WORK INSTRUCTION: Search the records that follow and extract every line containing the string "surface".

#####

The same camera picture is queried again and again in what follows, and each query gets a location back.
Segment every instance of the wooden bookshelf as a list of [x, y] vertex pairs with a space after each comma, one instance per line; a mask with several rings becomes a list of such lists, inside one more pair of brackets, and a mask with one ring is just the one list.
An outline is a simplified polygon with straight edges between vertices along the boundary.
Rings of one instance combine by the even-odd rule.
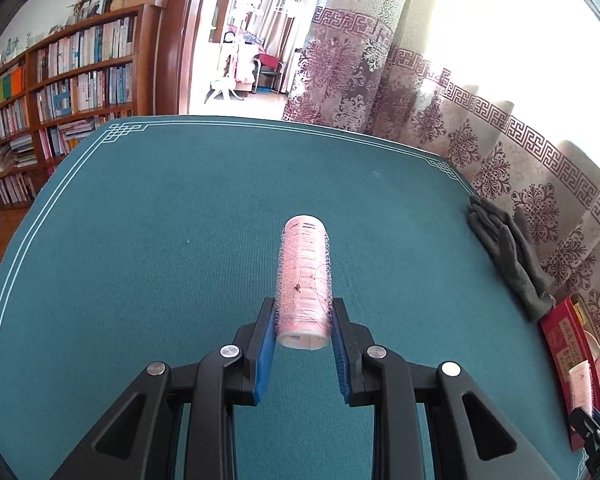
[[[60, 164], [64, 160], [65, 155], [56, 156], [50, 160], [45, 160], [42, 142], [40, 141], [39, 130], [45, 130], [52, 126], [69, 123], [94, 116], [107, 116], [112, 113], [126, 112], [133, 116], [148, 116], [154, 113], [154, 60], [155, 47], [158, 33], [158, 21], [160, 19], [161, 9], [154, 6], [144, 5], [137, 7], [127, 7], [126, 9], [114, 10], [107, 14], [94, 16], [88, 20], [77, 23], [70, 27], [66, 27], [48, 38], [38, 42], [28, 48], [23, 53], [11, 59], [4, 66], [0, 67], [0, 77], [3, 76], [10, 68], [18, 64], [24, 65], [24, 90], [17, 95], [9, 97], [0, 102], [0, 110], [12, 104], [17, 99], [24, 98], [27, 104], [27, 119], [29, 127], [20, 132], [11, 134], [0, 139], [0, 146], [15, 140], [23, 135], [31, 134], [33, 140], [34, 153], [37, 163], [26, 168], [16, 168], [12, 162], [3, 172], [0, 173], [0, 179], [7, 176], [17, 175], [19, 173], [27, 173], [35, 184], [36, 192], [42, 188], [48, 180], [49, 168]], [[49, 78], [44, 81], [36, 81], [36, 65], [38, 63], [37, 52], [42, 48], [47, 48], [62, 38], [72, 36], [76, 32], [87, 30], [91, 27], [104, 25], [105, 23], [115, 22], [118, 19], [126, 18], [127, 16], [135, 16], [136, 22], [133, 32], [133, 52], [130, 56], [117, 57], [107, 59], [98, 63], [82, 66], [80, 68], [70, 70]], [[36, 95], [46, 86], [78, 77], [81, 74], [106, 70], [110, 67], [123, 66], [131, 64], [132, 76], [132, 100], [128, 103], [106, 106], [103, 108], [92, 108], [83, 110], [80, 113], [65, 115], [60, 118], [55, 118], [51, 121], [41, 121], [38, 116], [38, 103]], [[0, 195], [1, 209], [15, 209], [28, 207], [31, 202], [17, 202], [11, 204], [2, 203]]]

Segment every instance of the framed photo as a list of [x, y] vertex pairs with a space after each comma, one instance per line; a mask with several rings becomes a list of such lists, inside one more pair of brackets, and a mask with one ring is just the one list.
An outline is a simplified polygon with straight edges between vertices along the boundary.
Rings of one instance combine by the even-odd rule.
[[81, 0], [78, 5], [80, 6], [77, 13], [78, 21], [81, 22], [82, 20], [107, 12], [109, 0]]

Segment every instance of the bookshelf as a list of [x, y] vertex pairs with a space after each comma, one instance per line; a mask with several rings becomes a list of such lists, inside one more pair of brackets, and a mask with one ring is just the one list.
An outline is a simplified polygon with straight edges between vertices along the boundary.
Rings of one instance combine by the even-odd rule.
[[[52, 34], [0, 68], [0, 209], [29, 207], [89, 127], [153, 115], [159, 18], [149, 5], [114, 10]], [[17, 92], [4, 98], [12, 85]], [[18, 142], [25, 158], [16, 160]]]

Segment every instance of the triangular cutout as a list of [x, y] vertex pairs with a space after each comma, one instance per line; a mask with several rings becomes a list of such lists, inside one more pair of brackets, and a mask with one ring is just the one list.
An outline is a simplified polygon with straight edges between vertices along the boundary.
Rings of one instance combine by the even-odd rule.
[[469, 418], [478, 456], [482, 460], [491, 460], [516, 450], [515, 440], [474, 394], [464, 394], [462, 403]]
[[137, 394], [129, 400], [121, 413], [94, 444], [96, 452], [115, 456], [122, 460], [129, 458], [145, 401], [146, 395], [141, 394]]

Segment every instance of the silver screw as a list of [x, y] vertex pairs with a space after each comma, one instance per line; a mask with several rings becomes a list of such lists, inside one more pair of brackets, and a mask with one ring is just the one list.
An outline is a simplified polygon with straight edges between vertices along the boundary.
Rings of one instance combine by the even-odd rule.
[[366, 349], [366, 353], [374, 359], [382, 359], [386, 355], [386, 349], [380, 345], [373, 345]]
[[236, 345], [226, 345], [220, 349], [222, 357], [236, 357], [240, 353], [240, 349]]
[[146, 368], [146, 372], [149, 375], [160, 375], [163, 374], [166, 369], [166, 364], [164, 364], [161, 361], [156, 361], [155, 363], [151, 363], [150, 365], [148, 365], [148, 367]]
[[458, 375], [460, 375], [462, 368], [460, 368], [460, 365], [458, 363], [455, 363], [453, 361], [447, 361], [446, 363], [443, 363], [442, 371], [445, 375], [448, 375], [449, 377], [457, 377]]

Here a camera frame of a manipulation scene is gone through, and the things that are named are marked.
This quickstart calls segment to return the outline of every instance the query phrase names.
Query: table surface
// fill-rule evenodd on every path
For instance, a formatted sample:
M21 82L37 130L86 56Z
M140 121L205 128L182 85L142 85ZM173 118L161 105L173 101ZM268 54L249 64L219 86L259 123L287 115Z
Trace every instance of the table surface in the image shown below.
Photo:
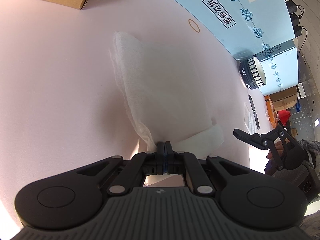
M114 31L188 49L212 122L223 130L217 155L249 166L248 145L232 134L246 130L248 93L259 132L271 129L260 91L243 85L236 60L174 0L89 0L81 11L0 0L0 16L0 204L19 227L14 198L23 186L112 155L130 158L136 149L110 60Z

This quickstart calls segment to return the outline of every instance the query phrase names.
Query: silver screw
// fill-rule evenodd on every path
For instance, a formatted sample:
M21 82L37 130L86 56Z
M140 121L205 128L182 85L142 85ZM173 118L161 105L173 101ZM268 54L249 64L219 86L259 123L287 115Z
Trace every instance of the silver screw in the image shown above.
M206 186L206 185L205 186L199 186L197 188L197 191L199 193L202 193L202 194L209 194L209 193L211 193L213 191L213 188L210 187L210 186Z
M124 191L125 191L125 188L124 188L123 186L121 186L121 185L114 185L114 186L111 186L111 187L109 188L109 191L110 191L111 193L118 194L118 193L124 192Z

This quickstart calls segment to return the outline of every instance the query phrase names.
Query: pen
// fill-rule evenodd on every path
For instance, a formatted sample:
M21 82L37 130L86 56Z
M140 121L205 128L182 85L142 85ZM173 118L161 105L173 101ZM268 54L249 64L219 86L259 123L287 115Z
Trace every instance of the pen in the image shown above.
M254 119L256 120L257 128L258 128L258 130L260 130L260 125L259 125L259 120L258 120L257 113L256 113L256 108L254 107L251 96L249 96L249 100L250 100L251 108L253 111Z

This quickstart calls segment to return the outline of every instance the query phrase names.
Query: red cloth
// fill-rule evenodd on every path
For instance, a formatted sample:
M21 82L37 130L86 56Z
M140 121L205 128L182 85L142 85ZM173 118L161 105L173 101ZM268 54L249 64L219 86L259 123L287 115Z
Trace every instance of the red cloth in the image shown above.
M291 116L291 113L287 110L282 110L278 112L278 117L283 125L287 123Z

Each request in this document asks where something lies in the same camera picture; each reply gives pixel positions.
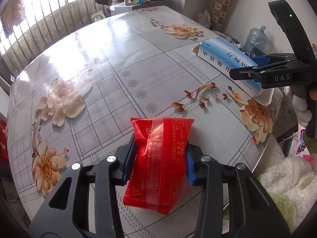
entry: snack package
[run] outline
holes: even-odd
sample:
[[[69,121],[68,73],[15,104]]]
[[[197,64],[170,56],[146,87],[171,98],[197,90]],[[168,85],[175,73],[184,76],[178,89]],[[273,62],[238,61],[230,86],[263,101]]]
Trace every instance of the snack package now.
[[[131,118],[137,156],[123,204],[167,215],[186,191],[187,136],[193,119]]]

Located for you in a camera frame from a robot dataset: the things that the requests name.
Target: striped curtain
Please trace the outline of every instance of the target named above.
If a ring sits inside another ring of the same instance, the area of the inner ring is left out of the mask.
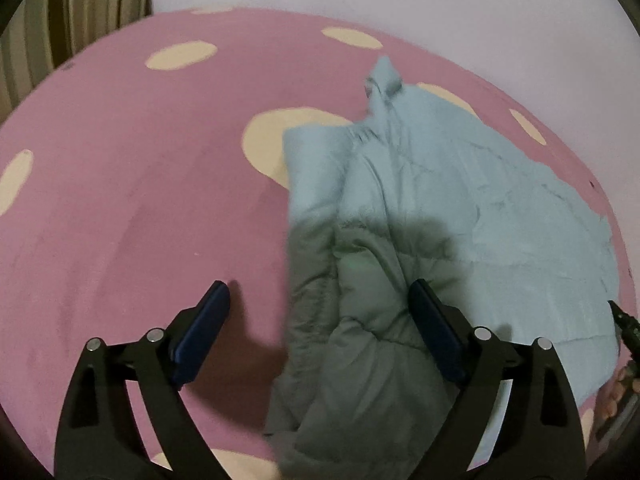
[[[149,12],[149,0],[23,0],[0,35],[0,123],[56,67]]]

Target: pink fabric
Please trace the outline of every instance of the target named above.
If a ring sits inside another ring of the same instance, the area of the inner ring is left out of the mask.
[[[367,32],[383,48],[327,38],[321,30],[329,26]],[[217,54],[171,72],[146,68],[156,51],[193,40],[215,44]],[[0,168],[23,149],[34,154],[31,176],[0,216],[0,404],[46,466],[84,343],[132,341],[165,326],[214,280],[231,283],[232,313],[182,396],[211,447],[270,457],[260,430],[285,359],[287,191],[245,159],[242,132],[274,108],[363,118],[363,82],[382,54],[406,82],[437,84],[467,101],[607,215],[620,302],[635,305],[620,230],[597,180],[489,83],[404,41],[328,18],[255,9],[159,14],[86,49],[0,130]],[[142,410],[139,396],[134,409]],[[153,456],[160,450],[148,420],[140,426]]]

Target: finger
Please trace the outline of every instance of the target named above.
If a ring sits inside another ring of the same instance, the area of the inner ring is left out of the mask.
[[[609,414],[607,413],[607,403],[606,402],[599,402],[596,405],[596,418],[598,420],[607,420],[609,418]]]
[[[607,403],[607,415],[616,416],[617,412],[618,412],[618,403],[615,400],[610,400]]]
[[[610,398],[615,402],[620,402],[620,399],[622,399],[622,396],[625,394],[625,390],[626,390],[626,387],[624,384],[622,383],[614,384],[613,388],[611,389]]]

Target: white wall
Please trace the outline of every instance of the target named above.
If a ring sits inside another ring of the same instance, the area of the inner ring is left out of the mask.
[[[242,4],[324,14],[395,34],[481,75],[596,174],[640,276],[640,38],[616,0],[153,1],[157,12]]]

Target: pink bedsheet
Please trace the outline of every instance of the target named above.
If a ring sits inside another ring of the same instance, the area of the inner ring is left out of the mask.
[[[182,396],[211,447],[270,458],[260,430],[285,359],[287,307],[287,179],[276,130],[304,114],[363,118],[362,82],[382,54],[407,83],[468,107],[608,217],[620,303],[633,308],[622,237],[596,178],[478,76],[329,18],[159,14],[86,49],[0,130],[0,404],[46,466],[84,343],[140,338],[214,280],[230,283],[232,313]],[[276,114],[263,139],[243,137],[259,114],[289,108],[302,110]],[[140,412],[140,397],[133,401]],[[160,450],[144,417],[140,427],[153,456]]]

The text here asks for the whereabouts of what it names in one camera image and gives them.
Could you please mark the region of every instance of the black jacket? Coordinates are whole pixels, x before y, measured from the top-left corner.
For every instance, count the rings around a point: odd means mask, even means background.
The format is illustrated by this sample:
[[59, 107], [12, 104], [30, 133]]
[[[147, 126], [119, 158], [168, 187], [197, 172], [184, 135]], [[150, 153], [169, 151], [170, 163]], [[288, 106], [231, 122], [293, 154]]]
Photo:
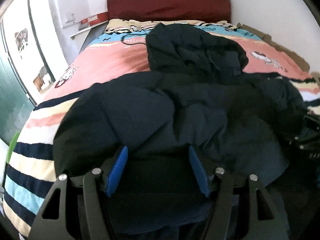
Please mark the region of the black jacket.
[[[186, 31], [197, 42], [185, 39]], [[128, 147], [129, 160], [117, 194], [199, 194], [189, 145], [232, 173], [257, 174], [265, 185], [284, 172], [288, 161], [275, 132], [299, 133], [306, 112], [288, 81], [243, 74], [247, 58], [236, 42], [189, 25], [158, 25], [147, 36], [147, 49], [150, 72], [94, 84], [71, 107], [53, 143], [57, 174], [82, 175], [100, 166], [119, 144]], [[119, 215], [125, 212], [121, 202], [117, 205], [114, 198], [113, 203], [109, 212], [117, 233], [178, 226], [168, 224], [168, 213], [163, 213], [147, 229], [136, 210], [130, 227], [130, 218]], [[193, 203], [209, 207], [201, 196]], [[203, 221], [206, 215], [198, 209], [178, 219], [179, 225]]]

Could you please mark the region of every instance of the green door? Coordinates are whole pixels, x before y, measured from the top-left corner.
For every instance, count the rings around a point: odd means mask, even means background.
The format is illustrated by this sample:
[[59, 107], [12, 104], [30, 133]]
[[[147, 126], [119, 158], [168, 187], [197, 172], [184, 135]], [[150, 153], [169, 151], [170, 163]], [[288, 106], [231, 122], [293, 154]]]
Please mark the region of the green door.
[[17, 131], [21, 131], [33, 103], [27, 97], [19, 77], [16, 76], [4, 39], [3, 24], [0, 23], [0, 138], [7, 144]]

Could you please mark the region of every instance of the red headboard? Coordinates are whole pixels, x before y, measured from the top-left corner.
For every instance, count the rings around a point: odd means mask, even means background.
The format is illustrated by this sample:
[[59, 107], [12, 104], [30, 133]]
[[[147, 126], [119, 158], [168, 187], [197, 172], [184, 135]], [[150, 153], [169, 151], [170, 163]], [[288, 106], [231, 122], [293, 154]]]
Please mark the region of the red headboard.
[[231, 21], [230, 0], [107, 0], [110, 19]]

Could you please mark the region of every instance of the navy stripe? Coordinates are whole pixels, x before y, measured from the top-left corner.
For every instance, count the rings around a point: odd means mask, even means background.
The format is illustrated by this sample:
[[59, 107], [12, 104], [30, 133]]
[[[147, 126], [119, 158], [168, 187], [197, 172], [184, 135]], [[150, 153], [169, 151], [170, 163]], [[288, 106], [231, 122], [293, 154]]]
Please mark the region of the navy stripe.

#####

TASK SOLUTION:
Query: table surface
Trace every instance of the table surface in the image shown below.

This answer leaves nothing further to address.